EXERCISE INSTRUCTIONS: Beginning with the line of the entries below that holds "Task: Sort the" and ending with the line that holds "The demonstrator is", transcribe each line exactly as written. Pictures stay out.

** Opening RECORDS PROVIDED block **

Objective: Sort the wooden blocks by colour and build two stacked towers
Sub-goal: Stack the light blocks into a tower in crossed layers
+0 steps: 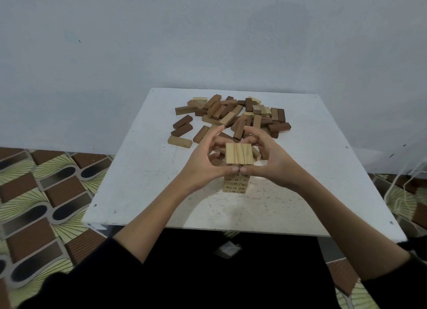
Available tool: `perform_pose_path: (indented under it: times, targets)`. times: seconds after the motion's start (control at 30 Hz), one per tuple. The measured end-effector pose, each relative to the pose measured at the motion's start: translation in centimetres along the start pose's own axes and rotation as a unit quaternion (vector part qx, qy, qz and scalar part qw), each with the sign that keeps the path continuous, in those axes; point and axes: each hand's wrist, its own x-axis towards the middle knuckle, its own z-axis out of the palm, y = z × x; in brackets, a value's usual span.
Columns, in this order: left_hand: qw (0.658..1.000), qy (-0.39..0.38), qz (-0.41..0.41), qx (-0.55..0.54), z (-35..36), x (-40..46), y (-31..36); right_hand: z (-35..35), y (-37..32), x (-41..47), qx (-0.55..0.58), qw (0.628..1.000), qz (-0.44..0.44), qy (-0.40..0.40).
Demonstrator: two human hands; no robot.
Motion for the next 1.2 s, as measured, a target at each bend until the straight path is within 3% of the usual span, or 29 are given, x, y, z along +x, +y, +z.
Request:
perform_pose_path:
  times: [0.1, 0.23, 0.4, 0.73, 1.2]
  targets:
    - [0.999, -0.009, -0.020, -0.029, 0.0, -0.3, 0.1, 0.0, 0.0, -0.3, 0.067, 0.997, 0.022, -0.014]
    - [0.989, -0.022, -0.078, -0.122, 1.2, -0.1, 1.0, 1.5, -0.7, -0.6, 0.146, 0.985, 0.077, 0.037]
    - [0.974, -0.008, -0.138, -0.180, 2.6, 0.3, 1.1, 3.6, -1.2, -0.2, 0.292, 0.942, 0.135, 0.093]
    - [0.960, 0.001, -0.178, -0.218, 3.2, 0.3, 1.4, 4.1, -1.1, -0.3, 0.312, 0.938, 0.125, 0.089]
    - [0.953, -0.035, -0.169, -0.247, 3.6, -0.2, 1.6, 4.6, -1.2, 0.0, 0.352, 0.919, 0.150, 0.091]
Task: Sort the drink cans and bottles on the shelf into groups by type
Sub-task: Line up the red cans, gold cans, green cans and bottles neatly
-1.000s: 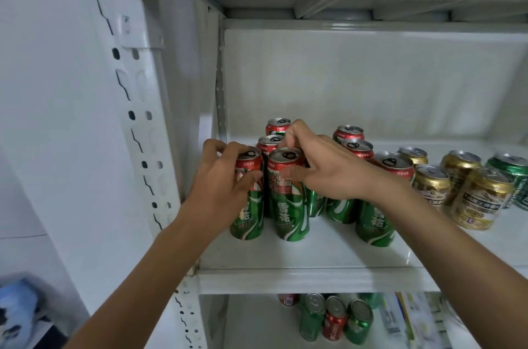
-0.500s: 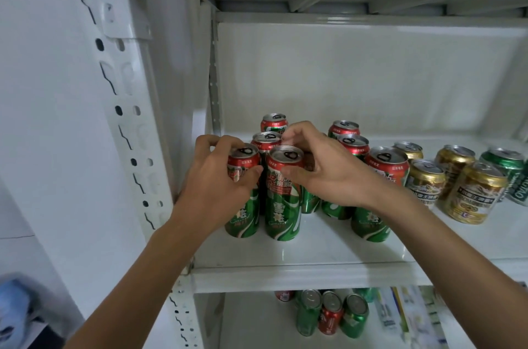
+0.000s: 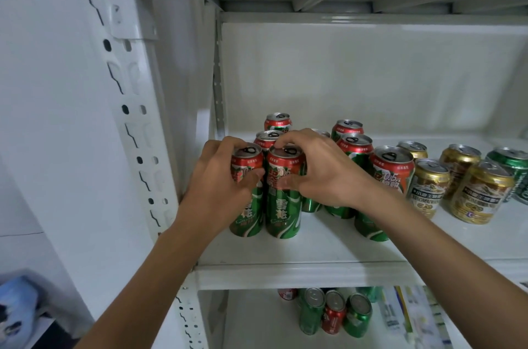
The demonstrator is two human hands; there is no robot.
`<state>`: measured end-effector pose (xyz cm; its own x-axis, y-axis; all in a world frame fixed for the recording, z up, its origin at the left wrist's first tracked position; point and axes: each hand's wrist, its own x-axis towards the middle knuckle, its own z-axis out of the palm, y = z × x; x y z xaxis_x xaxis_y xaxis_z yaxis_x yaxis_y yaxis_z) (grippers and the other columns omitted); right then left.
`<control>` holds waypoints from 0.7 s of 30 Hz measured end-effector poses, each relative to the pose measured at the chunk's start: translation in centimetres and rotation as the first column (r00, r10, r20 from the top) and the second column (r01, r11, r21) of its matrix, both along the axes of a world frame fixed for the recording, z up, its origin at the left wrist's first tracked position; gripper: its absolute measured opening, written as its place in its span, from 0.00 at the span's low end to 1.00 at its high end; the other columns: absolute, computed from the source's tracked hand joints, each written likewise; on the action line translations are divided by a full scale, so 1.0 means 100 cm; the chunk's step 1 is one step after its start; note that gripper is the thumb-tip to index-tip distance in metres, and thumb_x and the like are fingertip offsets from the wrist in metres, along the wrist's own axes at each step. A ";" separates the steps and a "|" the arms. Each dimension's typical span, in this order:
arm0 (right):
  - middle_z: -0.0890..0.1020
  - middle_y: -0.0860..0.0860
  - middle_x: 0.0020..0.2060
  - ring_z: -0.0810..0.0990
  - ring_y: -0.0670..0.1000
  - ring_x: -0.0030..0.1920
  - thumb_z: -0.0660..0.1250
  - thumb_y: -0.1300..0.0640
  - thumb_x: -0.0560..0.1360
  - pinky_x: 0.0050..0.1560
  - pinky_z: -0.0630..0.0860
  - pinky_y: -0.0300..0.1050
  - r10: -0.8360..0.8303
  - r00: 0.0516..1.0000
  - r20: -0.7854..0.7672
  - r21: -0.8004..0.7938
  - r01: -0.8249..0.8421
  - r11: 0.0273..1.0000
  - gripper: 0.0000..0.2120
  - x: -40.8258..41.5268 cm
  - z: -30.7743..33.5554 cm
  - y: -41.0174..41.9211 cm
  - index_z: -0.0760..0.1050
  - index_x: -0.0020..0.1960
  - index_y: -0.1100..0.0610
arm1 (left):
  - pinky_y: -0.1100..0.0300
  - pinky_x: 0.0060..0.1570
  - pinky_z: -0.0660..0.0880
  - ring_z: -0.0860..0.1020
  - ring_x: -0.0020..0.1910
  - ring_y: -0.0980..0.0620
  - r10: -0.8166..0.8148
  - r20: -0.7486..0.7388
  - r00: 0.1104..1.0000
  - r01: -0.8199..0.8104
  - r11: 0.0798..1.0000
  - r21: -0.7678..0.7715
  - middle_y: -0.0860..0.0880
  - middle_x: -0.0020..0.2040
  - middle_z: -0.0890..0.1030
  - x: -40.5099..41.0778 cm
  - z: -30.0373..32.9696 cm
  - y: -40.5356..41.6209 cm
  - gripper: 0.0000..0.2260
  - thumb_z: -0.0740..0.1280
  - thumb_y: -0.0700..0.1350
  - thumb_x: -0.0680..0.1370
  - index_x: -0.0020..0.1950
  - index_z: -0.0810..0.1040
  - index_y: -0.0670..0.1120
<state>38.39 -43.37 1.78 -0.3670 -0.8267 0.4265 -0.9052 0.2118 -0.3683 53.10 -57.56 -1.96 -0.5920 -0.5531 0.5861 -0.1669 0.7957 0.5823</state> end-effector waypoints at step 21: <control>0.68 0.43 0.73 0.68 0.43 0.71 0.76 0.45 0.72 0.72 0.69 0.43 0.103 0.995 0.019 -0.025 -0.102 0.994 0.40 0.007 -0.005 0.030 0.63 0.78 0.46 | 0.61 0.53 0.72 0.74 0.50 0.62 0.014 -0.022 1.000 -0.014 1.000 0.007 0.54 0.66 0.70 -0.002 -0.003 0.005 0.20 0.66 0.60 0.77 0.66 0.74 0.54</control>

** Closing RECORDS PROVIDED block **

RESULT FOR THIS EXERCISE:
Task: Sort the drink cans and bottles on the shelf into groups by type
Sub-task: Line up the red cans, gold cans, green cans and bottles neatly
-1.000s: 
-0.500s: 
+0.000s: 
The demonstrator is two human hands; there is no robot.

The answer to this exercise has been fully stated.